9.	Proximity compatibility principle. Divided attention between two information sources may be necessary for the completion of one task. These sources must be mentally integrated and are defined to have close mental proximity. Information access costs should be low, which can be achieved in many ways (e.g., proximity, linkage by common colors, patterns, shapes, etc.). However, close display proximity can be harmful by causing too much clutter.

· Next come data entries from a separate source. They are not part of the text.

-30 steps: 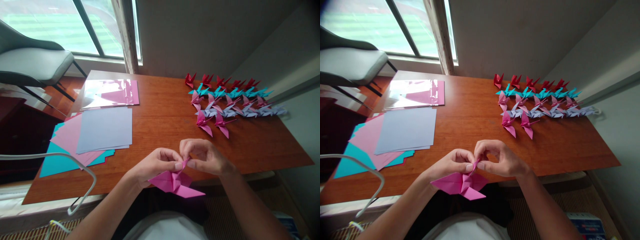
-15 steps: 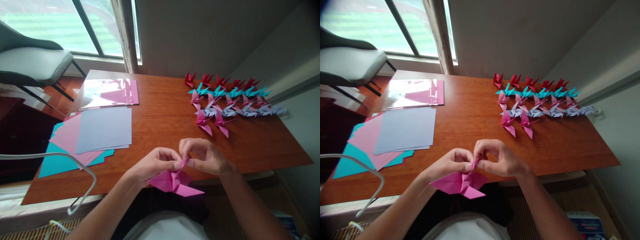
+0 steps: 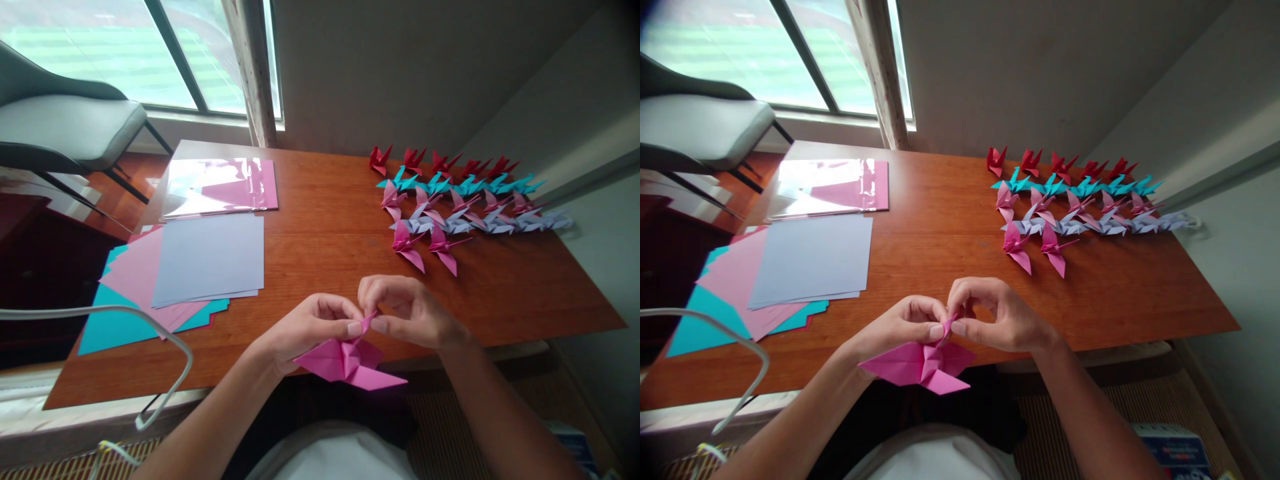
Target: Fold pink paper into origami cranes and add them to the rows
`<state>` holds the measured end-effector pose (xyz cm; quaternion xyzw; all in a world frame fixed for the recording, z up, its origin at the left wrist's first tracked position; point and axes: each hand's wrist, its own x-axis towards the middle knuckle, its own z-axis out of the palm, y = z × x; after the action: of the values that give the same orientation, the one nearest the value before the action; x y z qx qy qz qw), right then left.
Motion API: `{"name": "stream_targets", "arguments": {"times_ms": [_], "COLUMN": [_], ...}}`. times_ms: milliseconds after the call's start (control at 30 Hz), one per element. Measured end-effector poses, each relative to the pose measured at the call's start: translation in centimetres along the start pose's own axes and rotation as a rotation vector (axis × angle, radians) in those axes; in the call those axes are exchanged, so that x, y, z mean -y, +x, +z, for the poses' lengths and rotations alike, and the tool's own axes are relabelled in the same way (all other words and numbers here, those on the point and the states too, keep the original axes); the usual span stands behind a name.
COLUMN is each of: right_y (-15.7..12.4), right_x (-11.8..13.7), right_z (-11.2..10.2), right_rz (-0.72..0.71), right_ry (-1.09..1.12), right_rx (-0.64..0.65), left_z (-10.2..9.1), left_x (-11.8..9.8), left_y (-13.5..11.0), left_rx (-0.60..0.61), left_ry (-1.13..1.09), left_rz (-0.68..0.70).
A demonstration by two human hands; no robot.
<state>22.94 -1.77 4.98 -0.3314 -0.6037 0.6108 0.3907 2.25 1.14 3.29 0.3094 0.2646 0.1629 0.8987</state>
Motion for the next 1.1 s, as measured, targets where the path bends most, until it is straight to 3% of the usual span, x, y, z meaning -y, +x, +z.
{"name": "stream_targets", "arguments": {"times_ms": [533, 800, 1100], "right_y": [0.1, 0.1, 0.6], "right_x": [0.0, 1.1, 1.8], "right_z": [-0.1, -0.2, 0.1], "right_rz": [0.029, 0.258, 0.402], "right_ry": [-0.019, -0.135, -0.214], "right_rx": [-0.005, 0.043, -0.019], "left_z": [0.1, -0.2, -0.7], "left_x": [-0.2, 0.3, 0.0], "left_y": [0.2, -0.1, 0.0], "left_rx": [-0.013, -0.015, -0.095], "left_ry": [0.009, 0.043, 0.384], "left_rz": [-0.003, 0.026, 0.121]}}
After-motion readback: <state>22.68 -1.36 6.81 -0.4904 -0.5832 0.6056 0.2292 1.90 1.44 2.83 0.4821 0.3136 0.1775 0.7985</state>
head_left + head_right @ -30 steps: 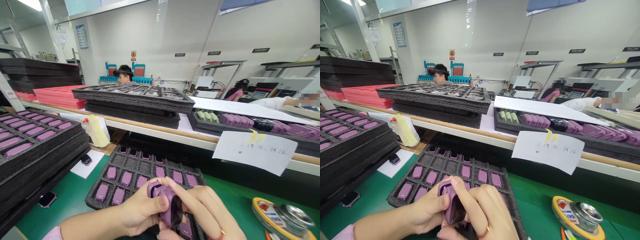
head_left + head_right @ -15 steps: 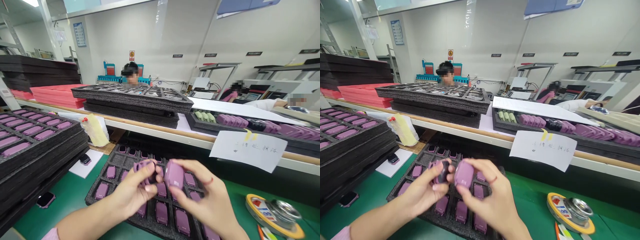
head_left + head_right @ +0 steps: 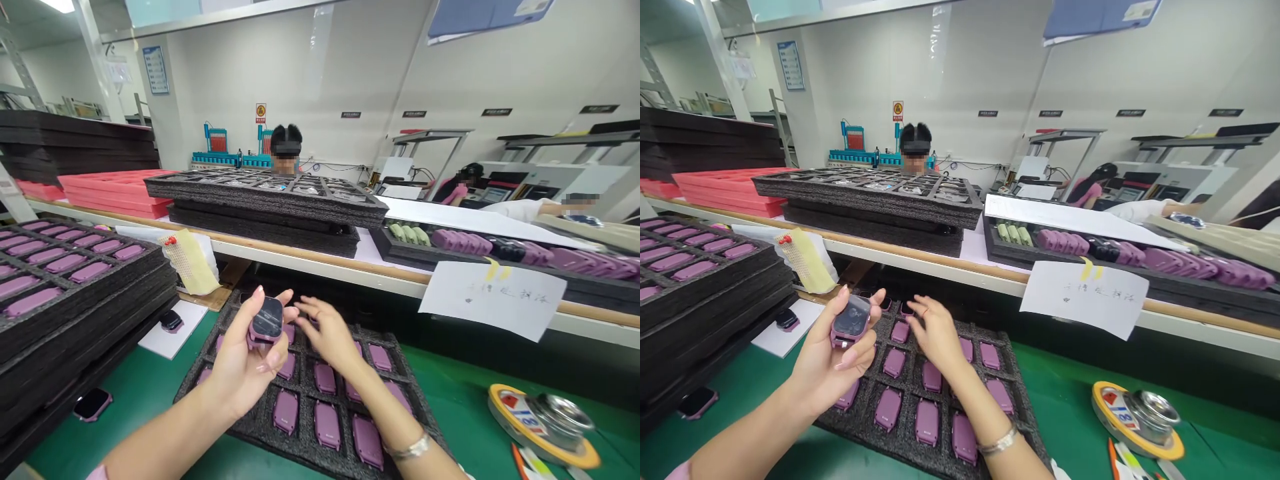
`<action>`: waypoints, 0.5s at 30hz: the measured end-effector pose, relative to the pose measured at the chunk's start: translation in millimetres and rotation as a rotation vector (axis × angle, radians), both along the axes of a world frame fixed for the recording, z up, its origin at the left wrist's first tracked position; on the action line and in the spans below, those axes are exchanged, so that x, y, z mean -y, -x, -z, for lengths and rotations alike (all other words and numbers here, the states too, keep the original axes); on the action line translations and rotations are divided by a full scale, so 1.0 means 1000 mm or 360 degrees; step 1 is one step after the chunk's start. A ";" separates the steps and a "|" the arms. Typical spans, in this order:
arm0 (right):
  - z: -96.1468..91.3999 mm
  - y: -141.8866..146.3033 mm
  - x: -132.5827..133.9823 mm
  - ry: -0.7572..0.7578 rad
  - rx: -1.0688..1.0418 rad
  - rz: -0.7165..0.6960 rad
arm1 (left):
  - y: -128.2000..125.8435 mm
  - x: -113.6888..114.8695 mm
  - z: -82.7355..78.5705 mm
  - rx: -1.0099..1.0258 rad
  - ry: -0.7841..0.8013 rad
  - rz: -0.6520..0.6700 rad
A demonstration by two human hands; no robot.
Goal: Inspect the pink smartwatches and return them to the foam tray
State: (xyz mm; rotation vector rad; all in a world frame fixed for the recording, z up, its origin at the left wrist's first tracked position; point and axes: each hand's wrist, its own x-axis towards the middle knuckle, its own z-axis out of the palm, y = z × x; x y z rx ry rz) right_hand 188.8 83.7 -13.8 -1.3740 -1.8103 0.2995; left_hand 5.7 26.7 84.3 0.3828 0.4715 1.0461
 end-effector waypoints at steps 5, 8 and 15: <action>-0.055 -0.017 0.071 -0.0336 -0.0327 -0.0027 | -0.014 0.009 0.017 -0.0155 -0.0168 0.0112; -0.067 -0.012 0.107 -0.0586 -0.0101 -0.0305 | -0.024 0.015 0.028 -0.0216 -0.0237 0.0272; -0.067 -0.013 0.114 -0.0615 0.0151 -0.0423 | -0.030 0.021 0.033 -0.0204 -0.0093 0.0622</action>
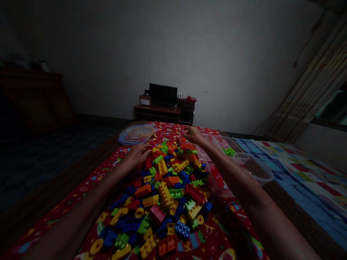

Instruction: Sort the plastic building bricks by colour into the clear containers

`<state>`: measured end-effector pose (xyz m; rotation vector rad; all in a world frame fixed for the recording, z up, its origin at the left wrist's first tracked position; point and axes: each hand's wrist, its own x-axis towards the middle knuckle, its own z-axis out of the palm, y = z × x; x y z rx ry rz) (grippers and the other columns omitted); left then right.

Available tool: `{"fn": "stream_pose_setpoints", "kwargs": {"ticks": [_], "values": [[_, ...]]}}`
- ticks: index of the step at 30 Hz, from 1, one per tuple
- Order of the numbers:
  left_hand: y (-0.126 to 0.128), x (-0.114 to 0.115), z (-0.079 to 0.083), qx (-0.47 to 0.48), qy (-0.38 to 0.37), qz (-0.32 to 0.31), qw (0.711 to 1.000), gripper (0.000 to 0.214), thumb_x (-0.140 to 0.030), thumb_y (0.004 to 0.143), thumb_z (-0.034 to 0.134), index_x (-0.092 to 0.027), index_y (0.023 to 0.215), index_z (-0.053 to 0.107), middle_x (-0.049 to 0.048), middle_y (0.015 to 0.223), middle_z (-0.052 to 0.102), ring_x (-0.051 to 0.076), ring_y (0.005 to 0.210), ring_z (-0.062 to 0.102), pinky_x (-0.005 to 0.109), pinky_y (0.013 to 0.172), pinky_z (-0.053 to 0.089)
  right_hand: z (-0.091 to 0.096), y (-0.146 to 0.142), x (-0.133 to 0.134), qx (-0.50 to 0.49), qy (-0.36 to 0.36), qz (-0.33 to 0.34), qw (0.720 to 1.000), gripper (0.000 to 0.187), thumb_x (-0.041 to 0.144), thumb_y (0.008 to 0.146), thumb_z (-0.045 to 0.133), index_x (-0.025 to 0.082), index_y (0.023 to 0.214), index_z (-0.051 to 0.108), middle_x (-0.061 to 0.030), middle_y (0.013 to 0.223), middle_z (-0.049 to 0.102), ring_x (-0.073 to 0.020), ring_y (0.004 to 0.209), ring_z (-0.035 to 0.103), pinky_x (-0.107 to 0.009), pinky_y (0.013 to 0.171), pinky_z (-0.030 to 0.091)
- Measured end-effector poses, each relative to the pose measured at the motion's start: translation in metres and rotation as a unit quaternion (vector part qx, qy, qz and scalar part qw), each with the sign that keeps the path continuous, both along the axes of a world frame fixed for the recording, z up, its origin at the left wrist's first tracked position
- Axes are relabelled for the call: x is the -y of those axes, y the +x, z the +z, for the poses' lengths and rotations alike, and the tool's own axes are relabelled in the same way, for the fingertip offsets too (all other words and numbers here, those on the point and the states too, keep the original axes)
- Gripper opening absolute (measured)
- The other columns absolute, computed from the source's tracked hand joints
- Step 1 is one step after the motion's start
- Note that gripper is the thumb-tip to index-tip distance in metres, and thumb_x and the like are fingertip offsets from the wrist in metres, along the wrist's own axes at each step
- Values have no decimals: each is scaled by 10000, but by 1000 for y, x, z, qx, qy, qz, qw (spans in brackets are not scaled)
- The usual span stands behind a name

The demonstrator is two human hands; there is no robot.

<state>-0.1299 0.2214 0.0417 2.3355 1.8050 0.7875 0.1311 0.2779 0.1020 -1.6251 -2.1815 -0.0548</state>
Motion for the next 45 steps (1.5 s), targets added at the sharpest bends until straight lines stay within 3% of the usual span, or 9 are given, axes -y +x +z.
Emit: {"fn": "stream_pose_setpoints", "kwargs": {"ticks": [6,13,17,23,28,32,38,43,45], "values": [[-19,-10,-23,36,-33,5,999,544,-446,814,326,-129,1151,611,122,1240,619,271,1190,527,385,1023,385,-20,-39,32,30,-49,161,985,261,137,806,500,109,995,679,-83,811,691,-148,731,607,-211,614,378],[-15,-14,-33,95,-62,-35,993,530,-475,730,425,-132,1097,596,150,1165,650,284,1086,594,384,927,462,-36,-51,60,92,-128,327,932,275,192,820,554,165,1075,655,-64,928,683,-131,772,590,-204,658,389],[-10,-14,-32,91,-40,-47,994,399,-436,724,450,-168,971,611,109,966,700,264,911,643,370,817,500,-35,-35,71,110,-134,290,941,356,131,765,556,140,1110,641,-91,979,679,-168,821,604,-216,658,408],[3,-4,-16,62,-7,-25,998,221,-358,666,565,-206,800,654,89,904,710,287,891,646,372,811,478,-22,-14,92,37,-130,230,964,383,90,744,559,163,1108,652,-61,944,689,-147,786,600,-208,655,400],[28,17,3,99,-34,-71,992,289,-413,695,569,-212,868,684,36,770,720,236,681,665,313,652,498,-23,2,103,-47,-95,244,964,346,46,792,510,181,1067,669,-51,918,697,-124,772,595,-203,669,393],[45,31,13,165,-58,-112,978,403,-491,741,537,-200,991,662,12,703,705,172,519,617,260,501,467,-24,14,110,-65,-68,210,973,368,52,793,503,168,1102,665,-33,816,682,-101,668,550,-197,617,362],[57,39,18,226,-86,-157,957,486,-487,741,556,-160,1096,607,32,734,702,186,618,637,252,502,460,-25,14,114,-150,-41,203,967,300,164,860,500,154,1101,677,-67,911,705,-121,730,592,-205,655,397],[62,41,18,272,-126,-189,935,569,-492,707,608,-165,1168,548,26,768,703,192,680,652,262,546,484,-30,9,113,-183,-49,268,945,314,242,883,510,170,1153,655,-69,946,716,-142,774,629,-213,673,431],[63,41,19,278,-131,-183,934,604,-509,682,635,-169,1173,546,22,762,705,198,679,657,267,552,490,-31,8,112,-190,-58,264,944,315,238,874,523,174,1152,656,-64,942,722,-141,756,633,-214,658,437]]}}
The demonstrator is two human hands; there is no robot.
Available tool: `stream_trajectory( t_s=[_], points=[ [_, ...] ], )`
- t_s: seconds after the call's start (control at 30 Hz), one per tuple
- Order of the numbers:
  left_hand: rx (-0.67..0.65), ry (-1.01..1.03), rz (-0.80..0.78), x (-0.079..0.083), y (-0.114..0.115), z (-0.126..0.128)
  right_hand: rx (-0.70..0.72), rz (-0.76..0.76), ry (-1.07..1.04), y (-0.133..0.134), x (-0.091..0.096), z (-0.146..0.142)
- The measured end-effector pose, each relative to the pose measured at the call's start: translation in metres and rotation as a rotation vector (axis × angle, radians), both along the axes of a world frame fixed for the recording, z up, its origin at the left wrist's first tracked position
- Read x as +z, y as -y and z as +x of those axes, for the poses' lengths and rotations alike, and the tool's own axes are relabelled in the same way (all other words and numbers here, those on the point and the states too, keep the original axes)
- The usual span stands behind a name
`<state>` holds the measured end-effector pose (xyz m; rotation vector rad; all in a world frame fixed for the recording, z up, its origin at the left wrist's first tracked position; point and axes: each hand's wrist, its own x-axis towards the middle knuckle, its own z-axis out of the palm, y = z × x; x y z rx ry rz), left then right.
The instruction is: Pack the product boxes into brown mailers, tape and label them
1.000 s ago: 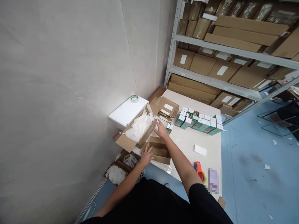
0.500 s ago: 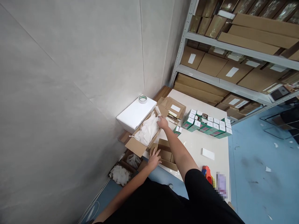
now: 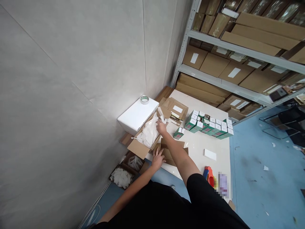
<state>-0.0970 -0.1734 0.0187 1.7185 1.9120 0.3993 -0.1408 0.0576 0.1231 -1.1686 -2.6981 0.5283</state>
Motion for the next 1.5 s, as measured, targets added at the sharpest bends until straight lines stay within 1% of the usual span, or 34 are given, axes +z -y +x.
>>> stream_trajectory(
  t_s=[0.1, 0.23, 0.37, 0.5, 0.6, 0.7, 0.83, 0.93, 1.0, 1.07, 1.13, 1.23, 1.3, 1.4, 1.5],
  points=[
    [0.007, -0.007, 0.0, 0.0, 0.003, 0.001, -0.026, 0.038, -0.06, -0.003, 0.01, 0.005],
    [0.014, -0.004, -0.006, 0.0, 0.004, 0.005, -0.069, 0.065, -0.073, -0.01, 0.021, 0.012],
    [0.002, -0.017, -0.01, 0.004, 0.001, 0.01, -0.076, 0.046, -0.07, -0.01, 0.021, 0.02],
    [0.01, -0.034, -0.005, 0.007, -0.001, 0.015, -0.124, 0.054, -0.151, -0.005, 0.019, 0.03],
    [0.012, -0.059, 0.005, 0.008, -0.002, 0.018, -0.175, 0.072, -0.217, -0.005, 0.024, 0.043],
    [0.02, -0.082, 0.008, 0.011, -0.006, 0.02, -0.187, 0.089, -0.285, -0.009, 0.033, 0.065],
    [0.026, -0.113, 0.013, 0.016, -0.012, 0.026, -0.208, 0.103, -0.345, -0.016, 0.041, 0.109],
    [0.021, -0.128, 0.024, 0.019, -0.018, 0.034, -0.257, 0.118, -0.361, -0.018, 0.042, 0.155],
    [0.006, -0.128, 0.033, 0.022, -0.024, 0.042, -0.296, 0.122, -0.368, -0.016, 0.038, 0.19],
    [-0.011, -0.132, 0.049, 0.025, -0.03, 0.052, -0.328, 0.138, -0.398, -0.009, 0.03, 0.225],
    [-0.029, -0.145, 0.066, 0.027, -0.038, 0.064, -0.344, 0.182, -0.468, 0.003, 0.018, 0.261],
    [-0.073, -0.169, 0.08, 0.029, -0.048, 0.084, -0.354, 0.274, -0.592, 0.028, -0.003, 0.309],
    [-0.11, -0.179, 0.079, 0.028, -0.054, 0.097, -0.384, 0.31, -0.621, 0.047, -0.015, 0.337],
    [-0.149, -0.19, 0.071, 0.026, -0.06, 0.115, -0.441, 0.312, -0.58, 0.074, -0.03, 0.369],
    [-0.163, -0.199, 0.059, 0.024, -0.067, 0.13, -0.432, 0.25, -0.481, 0.092, -0.041, 0.387]
  ],
)
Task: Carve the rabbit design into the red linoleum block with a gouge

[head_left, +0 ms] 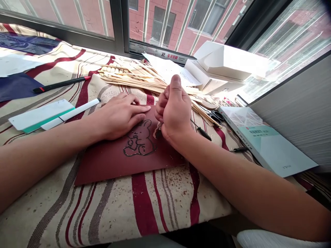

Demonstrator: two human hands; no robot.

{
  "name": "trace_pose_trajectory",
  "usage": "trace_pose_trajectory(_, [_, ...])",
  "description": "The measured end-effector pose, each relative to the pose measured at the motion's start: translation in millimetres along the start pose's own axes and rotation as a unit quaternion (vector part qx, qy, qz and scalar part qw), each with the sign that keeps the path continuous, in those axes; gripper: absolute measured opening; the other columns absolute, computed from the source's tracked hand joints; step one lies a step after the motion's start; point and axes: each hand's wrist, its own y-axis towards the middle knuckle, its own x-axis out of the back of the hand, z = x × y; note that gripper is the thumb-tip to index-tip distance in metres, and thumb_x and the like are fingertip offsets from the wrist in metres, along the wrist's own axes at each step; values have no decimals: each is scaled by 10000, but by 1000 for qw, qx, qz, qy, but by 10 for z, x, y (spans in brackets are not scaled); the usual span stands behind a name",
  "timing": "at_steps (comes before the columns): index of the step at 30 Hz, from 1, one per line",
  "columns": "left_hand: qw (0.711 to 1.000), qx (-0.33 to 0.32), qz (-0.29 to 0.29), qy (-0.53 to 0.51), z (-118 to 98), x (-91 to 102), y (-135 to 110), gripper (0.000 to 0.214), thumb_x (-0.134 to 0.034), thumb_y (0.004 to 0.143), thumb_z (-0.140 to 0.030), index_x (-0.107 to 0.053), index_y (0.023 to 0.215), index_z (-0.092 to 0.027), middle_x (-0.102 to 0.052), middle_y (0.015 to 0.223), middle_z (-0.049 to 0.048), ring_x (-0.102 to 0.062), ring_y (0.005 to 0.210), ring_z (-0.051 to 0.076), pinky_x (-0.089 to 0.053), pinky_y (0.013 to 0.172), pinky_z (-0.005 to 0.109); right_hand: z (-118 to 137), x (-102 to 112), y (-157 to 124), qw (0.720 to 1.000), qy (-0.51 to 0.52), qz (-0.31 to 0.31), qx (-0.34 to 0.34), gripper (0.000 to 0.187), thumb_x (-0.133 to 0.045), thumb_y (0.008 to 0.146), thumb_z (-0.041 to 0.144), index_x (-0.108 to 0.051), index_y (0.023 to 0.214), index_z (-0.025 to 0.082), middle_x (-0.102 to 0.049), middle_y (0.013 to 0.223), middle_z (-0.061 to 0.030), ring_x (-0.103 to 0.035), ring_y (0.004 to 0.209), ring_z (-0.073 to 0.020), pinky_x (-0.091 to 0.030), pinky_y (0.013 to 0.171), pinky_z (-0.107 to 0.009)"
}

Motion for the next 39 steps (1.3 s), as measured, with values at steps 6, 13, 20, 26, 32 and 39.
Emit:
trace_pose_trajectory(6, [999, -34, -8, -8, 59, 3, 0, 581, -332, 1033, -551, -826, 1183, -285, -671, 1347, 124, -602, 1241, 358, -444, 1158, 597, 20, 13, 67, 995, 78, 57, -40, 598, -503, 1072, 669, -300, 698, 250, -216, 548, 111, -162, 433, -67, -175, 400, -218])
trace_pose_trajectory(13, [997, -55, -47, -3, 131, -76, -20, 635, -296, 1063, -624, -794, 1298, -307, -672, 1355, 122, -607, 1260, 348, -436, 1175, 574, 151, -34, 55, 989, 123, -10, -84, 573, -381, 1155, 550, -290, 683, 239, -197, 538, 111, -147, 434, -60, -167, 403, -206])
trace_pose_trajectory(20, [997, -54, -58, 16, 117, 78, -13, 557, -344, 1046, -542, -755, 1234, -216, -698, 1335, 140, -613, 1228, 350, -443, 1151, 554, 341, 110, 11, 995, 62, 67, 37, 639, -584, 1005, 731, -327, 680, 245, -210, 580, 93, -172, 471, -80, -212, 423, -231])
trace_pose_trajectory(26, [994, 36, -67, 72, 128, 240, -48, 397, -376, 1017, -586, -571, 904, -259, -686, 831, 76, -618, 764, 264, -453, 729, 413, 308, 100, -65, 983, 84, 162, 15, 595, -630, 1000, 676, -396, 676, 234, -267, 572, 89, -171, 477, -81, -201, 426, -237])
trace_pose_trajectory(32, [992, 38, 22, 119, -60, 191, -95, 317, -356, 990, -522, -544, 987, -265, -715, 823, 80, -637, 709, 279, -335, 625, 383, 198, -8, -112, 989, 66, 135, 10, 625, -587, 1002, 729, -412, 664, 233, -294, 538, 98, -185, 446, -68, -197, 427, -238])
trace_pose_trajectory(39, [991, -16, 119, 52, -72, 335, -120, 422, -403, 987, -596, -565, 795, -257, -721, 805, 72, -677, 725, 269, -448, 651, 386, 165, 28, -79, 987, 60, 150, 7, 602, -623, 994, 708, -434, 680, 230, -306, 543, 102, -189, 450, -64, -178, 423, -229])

10.	Principle of multiple resources. A user can more easily process information across different resources. For example, visual and auditory information can be presented simultaneously rather than presenting all visual or all auditory information.

Memory principles

11.	Replace memory with visual information: knowledge in the world. A user should not need to retain important information solely in working memory or retrieve it from long-term memory. A menu, checklist, or another display can aid the user by easing the use of their memory. However, memory use may sometimes benefit the user by eliminating the need to reference some knowledge globally (e.g., an expert computer operator would rather use direct commands from memory than refer to a manual). The use of knowledge in a user's head and knowledge in the world must be balanced for an effective design.

12.	Principle of predictive aiding. Proactive actions are usually more effective than reactive actions. A display should eliminate resource-demanding cognitive tasks and replace them with simpler perceptual tasks to reduce the user's mental resources. This will allow the user to focus on current conditions and to consider possible future conditions. An example of a predictive aid is a road sign displaying the distance to a certain destination.

13.	Principle of consistency. Old habits from other displays will easily transfer to support the processing of new displays if they are designed consistently. A user's long-term memory will trigger actions that are expected to be appropriate. A design must accept this fact and utilize consistency among different displays.

Current research

Topics in human–computer interaction include the following:

Social computing

Social computing is an interactive and collaborative behavior considered between technology and people. In recent years, there has been an explosion of social science research focusing on interactions as the unit of analysis, as there are a lot of social computing technologies that include blogs, emails,  social networking, quick messaging, and various others. Much of this research draws from psychology, social psychology, and sociology. For example, one study found out that people expected a computer with a man's name to cost more than a machine with a woman's name. Other research finds that individuals perceive their interactions with computers more negatively than humans, despite behaving the same way towards these machines.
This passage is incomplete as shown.